2. Generalized Linear Models
A generalized linear model takes the form
$$y(\mathbf{x}) = f\!\bigl(\mathbf{w}^\top \boldsymbol{\phi}(\mathbf{x})\bigr),$$where $\boldsymbol{\phi}(\mathbf{x})$ is a (possibly nonlinear) feature vector, $\mathbf{w}$ are learned weights, and $f$ is a fixed activation function. The model is linear in the parameters $\mathbf{w}$, even if $\boldsymbol{\phi}$ is nonlinear in $\mathbf{x}$. This yields linear decision boundaries in feature space.
In the simplest case, $\boldsymbol{\phi}(\mathbf{x}) = (1, \mathbf{x}^\top)^\top$ (the input prepended with a 1), $f$ is the identity, and
$$y(\mathbf{x}) = \mathbf{w}^\top \mathbf{x} + w_0.$$Class assignment uses the sign of $y(\mathbf{x})$: assign $\mathbf{x}$ to $C_1$ if $y(\mathbf{x}) \geq 0$, else to $C_2$.
3. Geometric Interpretation
Let the decision boundary be the set $\{y(\mathbf{x}) = 0\}$, i.e. $\mathbf{w}^\top\mathbf{x} + w_0 = 0$ — a hyperplane in $\mathbb{R}^d$.
- $\mathbf{w}$: orientation. For any two points $\mathbf{x}_A, \mathbf{x}_B$ on the decision surface, $\mathbf{w}^\top(\mathbf{x}_A - \mathbf{x}_B) = 0$, so $\mathbf{w}$ is perpendicular to the hyperplane — it defines its orientation (normal direction).
- $w_0$: distance from origin. The distance of the hyperplane from the origin is $-w_0 / \|\mathbf{w}\|$. A larger $|w_0|$ shifts the boundary further from the origin.
- $y(\mathbf{x})$: signed distance to the surface. Any point $\mathbf{x}$ can be decomposed as $\mathbf{x} = \mathbf{x}_\perp + r\,\hat{\mathbf{w}}$, where $\mathbf{x}_\perp$ is on the hyperplane and $r$ is the signed distance. Then $y(\mathbf{x}) = r\,\|\mathbf{w}\|$, giving $r = y(\mathbf{x}) / \|\mathbf{w}\|$. Points with large $|y(\mathbf{x})|$ lie far from the boundary.
4. Multi-Class Discriminant Functions
For $K > 2$ classes, assign one discriminant function per class:
$$y_k(\mathbf{x}) = \mathbf{w}_k^\top \mathbf{x} + w_{k0}, \quad k = 1,\dots,K.$$Assign $\mathbf{x}$ to class $C_k$ if $y_k(\mathbf{x}) > y_j(\mathbf{x})$ for all $j \neq k$. The decision boundary between $C_k$ and $C_j$ is where $y_k(\mathbf{x}) = y_j(\mathbf{x})$, i.e.

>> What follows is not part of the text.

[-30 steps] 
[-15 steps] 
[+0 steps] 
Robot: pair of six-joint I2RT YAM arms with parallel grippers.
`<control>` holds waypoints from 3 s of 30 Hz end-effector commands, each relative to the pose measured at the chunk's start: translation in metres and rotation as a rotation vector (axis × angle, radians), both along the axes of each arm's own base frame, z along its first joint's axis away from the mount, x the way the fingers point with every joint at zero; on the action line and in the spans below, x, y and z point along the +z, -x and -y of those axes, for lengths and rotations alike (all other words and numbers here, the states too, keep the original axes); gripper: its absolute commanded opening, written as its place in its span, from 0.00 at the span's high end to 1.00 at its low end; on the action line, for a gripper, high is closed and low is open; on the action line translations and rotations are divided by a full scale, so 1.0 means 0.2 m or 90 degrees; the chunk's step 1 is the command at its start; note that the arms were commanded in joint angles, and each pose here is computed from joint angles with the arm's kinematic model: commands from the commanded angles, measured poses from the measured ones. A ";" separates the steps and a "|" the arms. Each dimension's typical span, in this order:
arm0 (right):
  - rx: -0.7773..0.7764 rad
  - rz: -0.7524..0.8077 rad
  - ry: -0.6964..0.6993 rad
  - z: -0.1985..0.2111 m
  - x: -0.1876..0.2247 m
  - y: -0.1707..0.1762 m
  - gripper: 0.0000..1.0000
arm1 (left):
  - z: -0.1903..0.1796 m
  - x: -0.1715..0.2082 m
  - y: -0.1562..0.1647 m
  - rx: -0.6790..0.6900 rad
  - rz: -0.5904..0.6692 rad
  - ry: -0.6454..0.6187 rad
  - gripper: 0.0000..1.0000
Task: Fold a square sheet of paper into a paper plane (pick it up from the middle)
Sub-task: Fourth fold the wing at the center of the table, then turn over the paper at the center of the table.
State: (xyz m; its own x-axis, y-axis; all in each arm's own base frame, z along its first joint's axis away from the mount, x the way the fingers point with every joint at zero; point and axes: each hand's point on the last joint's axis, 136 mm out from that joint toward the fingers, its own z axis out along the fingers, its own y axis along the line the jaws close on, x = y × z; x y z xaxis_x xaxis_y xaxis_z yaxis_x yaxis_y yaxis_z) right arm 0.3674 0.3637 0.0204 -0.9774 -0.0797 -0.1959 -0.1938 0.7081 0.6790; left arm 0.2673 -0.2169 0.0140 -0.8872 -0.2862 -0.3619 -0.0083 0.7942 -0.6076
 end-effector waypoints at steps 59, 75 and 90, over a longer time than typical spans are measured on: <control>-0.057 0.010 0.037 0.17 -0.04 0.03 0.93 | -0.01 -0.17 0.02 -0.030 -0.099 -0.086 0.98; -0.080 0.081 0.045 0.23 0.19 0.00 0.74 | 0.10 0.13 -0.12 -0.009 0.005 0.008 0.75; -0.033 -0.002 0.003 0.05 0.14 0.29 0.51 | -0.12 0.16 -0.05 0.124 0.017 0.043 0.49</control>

$$(\mathbf{w}_k - \mathbf{w}_j)^\top \mathbf{x} + (w_{k0} - w_{j0}) = 0,$$which is again a linear (hyperplane) boundary.
The decision region $\mathcal{R}_k = \{\mathbf{x} : y_k(\mathbf{x}) > y_j(\mathbf{x})\,\forall j \neq k\}$ is convex: for any $\mathbf{x}_A, \mathbf{x}_B \in \mathcal{R}_k$, every point on the segment $\lambda\mathbf{x}_A + (1-\lambda)\mathbf{x}_B$ ($\lambda \in [0,1]$) also belongs to $\mathcal{R}_k$. This follows directly from the linearity of each $y_k$.
Discriminant functions make hard class assignments without providing uncertainty estimates. The upcoming lectures (6.4 Least Squares, 6.5 Perceptron) show two concrete ways to fit them. Logistic regression (Lecture 7.2) will reintroduce probabilities into the discriminative setting.